24 Hours in A&E - Series 7 TX: 18 Dec 2014, Week 51
Channel 4’s RTS award-winning documentary series, 24 Hours in A&E, starts a new eight-part series at a new hospital. After six series and seventy episodes at King’s College Hospital in south London, the new series is filmed at St George’s Hospital in south west London, whose A&E department is one of the most advanced and busiest in the world.
Episode 8 - Thursday 18 December, 9pm, Channel 4
This episode, the last in this series, focuses on the bonds between patients and their families, as well as those between the staff in the A&E department.
Consultant Jai tries to pass on his compassion for patients to his team. “I treat all of my patients as I would treat one of my own,” he says. “I would give them the same amount of care which I would offer to any of my own family.”
Junior doctor Sobi is working with Jai today. “Jai is incredibly calm and very patient, he is a good teacher,” she says. “I guess that filters through when you’re working together because it means that things go a lot smoother.”

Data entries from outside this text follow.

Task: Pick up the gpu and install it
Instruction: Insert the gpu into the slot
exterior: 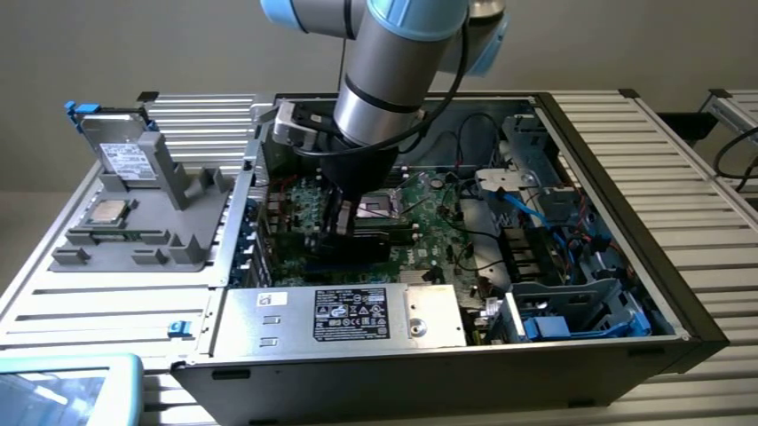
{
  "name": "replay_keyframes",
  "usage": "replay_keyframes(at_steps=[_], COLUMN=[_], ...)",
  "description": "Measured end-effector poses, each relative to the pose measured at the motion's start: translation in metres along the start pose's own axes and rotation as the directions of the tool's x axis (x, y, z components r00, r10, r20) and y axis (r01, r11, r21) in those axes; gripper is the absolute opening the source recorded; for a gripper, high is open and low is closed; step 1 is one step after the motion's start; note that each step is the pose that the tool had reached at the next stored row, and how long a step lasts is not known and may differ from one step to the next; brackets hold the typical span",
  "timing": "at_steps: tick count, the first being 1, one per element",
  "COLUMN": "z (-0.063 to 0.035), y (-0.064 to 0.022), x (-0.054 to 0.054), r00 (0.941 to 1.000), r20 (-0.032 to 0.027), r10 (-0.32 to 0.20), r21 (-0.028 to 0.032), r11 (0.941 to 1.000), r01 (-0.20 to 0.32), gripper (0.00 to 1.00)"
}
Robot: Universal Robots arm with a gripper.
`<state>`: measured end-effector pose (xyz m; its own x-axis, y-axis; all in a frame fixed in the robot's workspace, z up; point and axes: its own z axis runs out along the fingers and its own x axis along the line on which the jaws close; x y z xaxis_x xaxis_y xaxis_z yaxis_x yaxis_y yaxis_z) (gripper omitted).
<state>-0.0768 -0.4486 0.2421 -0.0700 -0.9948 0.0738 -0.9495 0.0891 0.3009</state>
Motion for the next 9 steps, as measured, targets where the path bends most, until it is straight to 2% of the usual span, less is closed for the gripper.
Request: replay_keyframes(at_steps=[9], z=[0.0031], y=[-0.0008], x=[-0.0003], r00=[1.0], r20=[0.0001], r10=[0.0], r21=[0.0002], r11=[1.0], r01=[0.0], gripper=[0.28])
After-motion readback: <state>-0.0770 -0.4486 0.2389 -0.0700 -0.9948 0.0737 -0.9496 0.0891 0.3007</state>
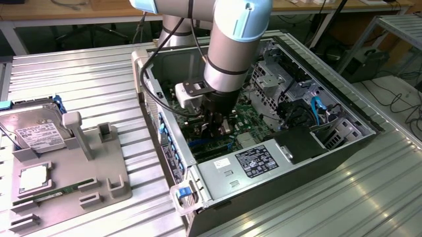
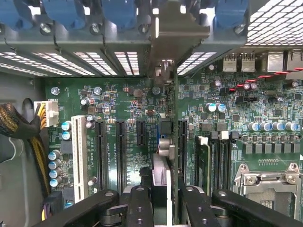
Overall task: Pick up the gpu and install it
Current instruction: 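Insert the gpu into the slot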
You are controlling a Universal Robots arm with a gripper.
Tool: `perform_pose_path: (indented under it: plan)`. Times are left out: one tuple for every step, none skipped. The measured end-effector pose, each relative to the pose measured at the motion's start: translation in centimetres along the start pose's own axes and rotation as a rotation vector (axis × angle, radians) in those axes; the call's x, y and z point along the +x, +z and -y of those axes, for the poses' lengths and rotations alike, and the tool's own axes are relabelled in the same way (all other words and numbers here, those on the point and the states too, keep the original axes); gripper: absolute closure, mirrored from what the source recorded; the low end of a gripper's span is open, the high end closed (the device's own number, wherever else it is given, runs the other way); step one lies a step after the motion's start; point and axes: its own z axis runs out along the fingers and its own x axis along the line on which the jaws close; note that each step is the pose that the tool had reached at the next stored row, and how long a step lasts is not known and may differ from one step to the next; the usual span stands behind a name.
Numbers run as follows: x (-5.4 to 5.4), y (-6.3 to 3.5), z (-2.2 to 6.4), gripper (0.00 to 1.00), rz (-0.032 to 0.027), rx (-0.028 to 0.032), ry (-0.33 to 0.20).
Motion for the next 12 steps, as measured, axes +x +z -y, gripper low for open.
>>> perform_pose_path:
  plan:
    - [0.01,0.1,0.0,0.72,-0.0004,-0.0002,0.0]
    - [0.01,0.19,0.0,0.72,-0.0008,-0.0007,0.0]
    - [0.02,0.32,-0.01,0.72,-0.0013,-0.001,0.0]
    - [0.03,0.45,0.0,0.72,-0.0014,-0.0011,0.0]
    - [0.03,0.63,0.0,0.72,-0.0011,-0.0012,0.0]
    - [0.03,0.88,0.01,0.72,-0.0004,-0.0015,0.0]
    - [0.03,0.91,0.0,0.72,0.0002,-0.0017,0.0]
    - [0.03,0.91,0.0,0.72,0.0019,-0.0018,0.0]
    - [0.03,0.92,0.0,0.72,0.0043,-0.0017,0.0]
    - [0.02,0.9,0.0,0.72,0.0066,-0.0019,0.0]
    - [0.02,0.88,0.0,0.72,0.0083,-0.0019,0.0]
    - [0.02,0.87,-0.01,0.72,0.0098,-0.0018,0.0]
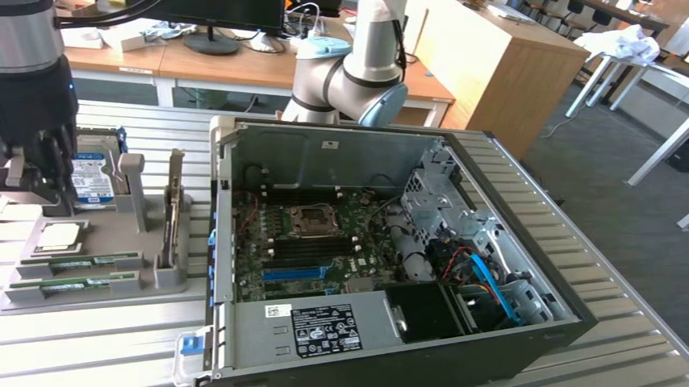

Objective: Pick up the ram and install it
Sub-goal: 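Pick up the ram and move it above insertion slot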

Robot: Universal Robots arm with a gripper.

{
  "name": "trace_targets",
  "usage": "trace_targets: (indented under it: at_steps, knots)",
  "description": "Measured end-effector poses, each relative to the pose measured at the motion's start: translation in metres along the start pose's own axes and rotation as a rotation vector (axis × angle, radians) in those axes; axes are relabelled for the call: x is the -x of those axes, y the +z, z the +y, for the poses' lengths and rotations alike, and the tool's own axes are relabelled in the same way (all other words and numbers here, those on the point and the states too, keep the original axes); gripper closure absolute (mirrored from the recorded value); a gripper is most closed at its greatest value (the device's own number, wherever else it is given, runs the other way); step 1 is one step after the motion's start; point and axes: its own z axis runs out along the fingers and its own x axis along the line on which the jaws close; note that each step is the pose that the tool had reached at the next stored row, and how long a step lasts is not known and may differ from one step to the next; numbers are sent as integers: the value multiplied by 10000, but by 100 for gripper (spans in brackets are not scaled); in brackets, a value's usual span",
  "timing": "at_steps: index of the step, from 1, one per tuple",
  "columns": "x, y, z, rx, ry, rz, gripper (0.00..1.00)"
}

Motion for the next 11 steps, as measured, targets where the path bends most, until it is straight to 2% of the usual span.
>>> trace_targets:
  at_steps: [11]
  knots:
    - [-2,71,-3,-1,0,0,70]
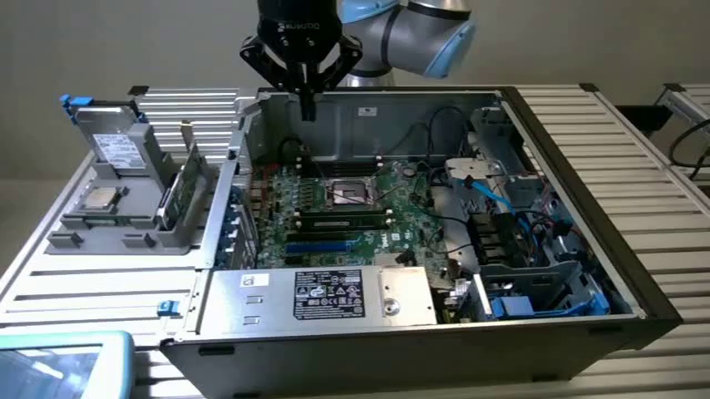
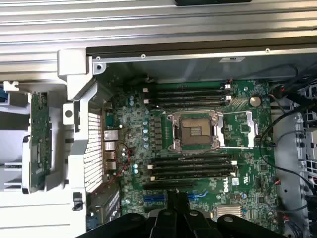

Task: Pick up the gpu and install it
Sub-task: 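Reach for the gpu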

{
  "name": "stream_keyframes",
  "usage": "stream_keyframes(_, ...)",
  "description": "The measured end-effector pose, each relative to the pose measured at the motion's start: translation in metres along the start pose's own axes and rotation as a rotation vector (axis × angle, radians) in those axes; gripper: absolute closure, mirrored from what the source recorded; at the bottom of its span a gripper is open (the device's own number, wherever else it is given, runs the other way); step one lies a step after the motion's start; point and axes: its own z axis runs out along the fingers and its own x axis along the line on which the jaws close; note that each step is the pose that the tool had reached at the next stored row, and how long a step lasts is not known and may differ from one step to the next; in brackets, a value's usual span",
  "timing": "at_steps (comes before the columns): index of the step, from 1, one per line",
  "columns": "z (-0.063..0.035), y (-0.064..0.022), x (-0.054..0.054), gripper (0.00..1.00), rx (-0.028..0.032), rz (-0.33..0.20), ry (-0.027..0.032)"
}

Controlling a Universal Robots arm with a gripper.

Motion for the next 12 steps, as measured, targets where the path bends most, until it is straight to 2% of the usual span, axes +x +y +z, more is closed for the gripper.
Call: stream_keyframes(12, 0.0, 0.0, 0.0, 0.88, 0.0002, 0.0, 0.0)
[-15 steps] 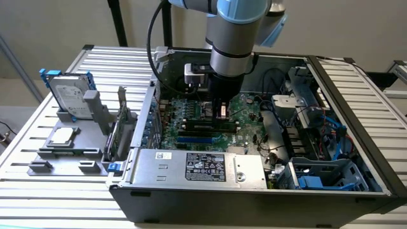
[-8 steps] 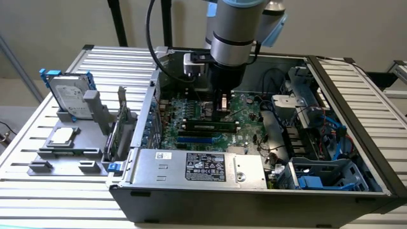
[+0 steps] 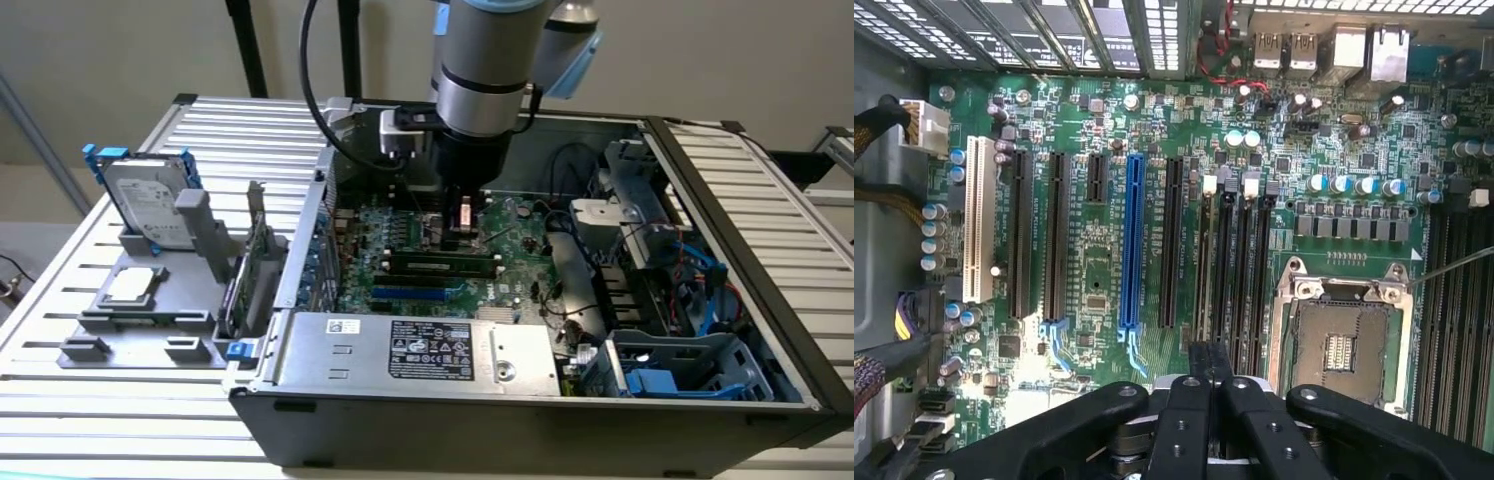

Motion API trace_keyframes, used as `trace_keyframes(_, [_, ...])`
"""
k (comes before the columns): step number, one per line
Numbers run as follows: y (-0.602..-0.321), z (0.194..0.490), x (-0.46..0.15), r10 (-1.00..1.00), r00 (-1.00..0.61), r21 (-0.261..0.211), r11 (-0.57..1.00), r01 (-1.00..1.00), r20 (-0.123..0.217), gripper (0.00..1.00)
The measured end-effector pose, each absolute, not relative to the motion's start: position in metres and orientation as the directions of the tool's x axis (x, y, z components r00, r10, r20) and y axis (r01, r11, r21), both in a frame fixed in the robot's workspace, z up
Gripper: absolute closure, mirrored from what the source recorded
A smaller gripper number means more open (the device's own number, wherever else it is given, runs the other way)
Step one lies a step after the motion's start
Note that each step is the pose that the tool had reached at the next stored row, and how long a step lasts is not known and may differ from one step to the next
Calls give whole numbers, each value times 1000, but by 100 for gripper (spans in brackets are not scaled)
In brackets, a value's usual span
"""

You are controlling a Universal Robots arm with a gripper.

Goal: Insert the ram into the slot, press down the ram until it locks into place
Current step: 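Insert the ram into the slot, then press down the ram until it locks into place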

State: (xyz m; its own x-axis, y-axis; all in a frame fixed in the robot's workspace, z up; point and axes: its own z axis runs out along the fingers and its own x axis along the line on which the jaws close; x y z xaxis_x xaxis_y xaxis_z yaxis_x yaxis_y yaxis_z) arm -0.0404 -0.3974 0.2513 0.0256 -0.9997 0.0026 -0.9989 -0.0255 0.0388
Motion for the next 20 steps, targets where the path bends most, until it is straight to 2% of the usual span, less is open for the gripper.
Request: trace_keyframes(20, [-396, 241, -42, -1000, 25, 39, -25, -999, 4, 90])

65-year-old retired builder Roger has fallen four metres from his daughter’s roof while doing some building work for her. The trauma team is concerned that he may have badly injured his head, back and neck in the accident.
Roger’s daughter Lisa heard him fall from her roof ‘like a sack of potatoes’. “The guilt kicks in, thinking he was on my roof,” she says. “You start asking yourself all those questions: ‘What if, what if?’.”
His wife Ellen waits as Roger is taken for a CT scan to find out how badly he’s been hurt. She talks about how Roger has always been a support for her, particularly recently when she lost four sisters.
“He has a sensitive side, very caring; he is always there for me. He used to be harder a bit fiery. He used to lose his temper if things didn’t go right,” says Ellen. “I seem to hold my emotions in quite a bit, I suppose I have been through too many emotional things in life, I hold them back.”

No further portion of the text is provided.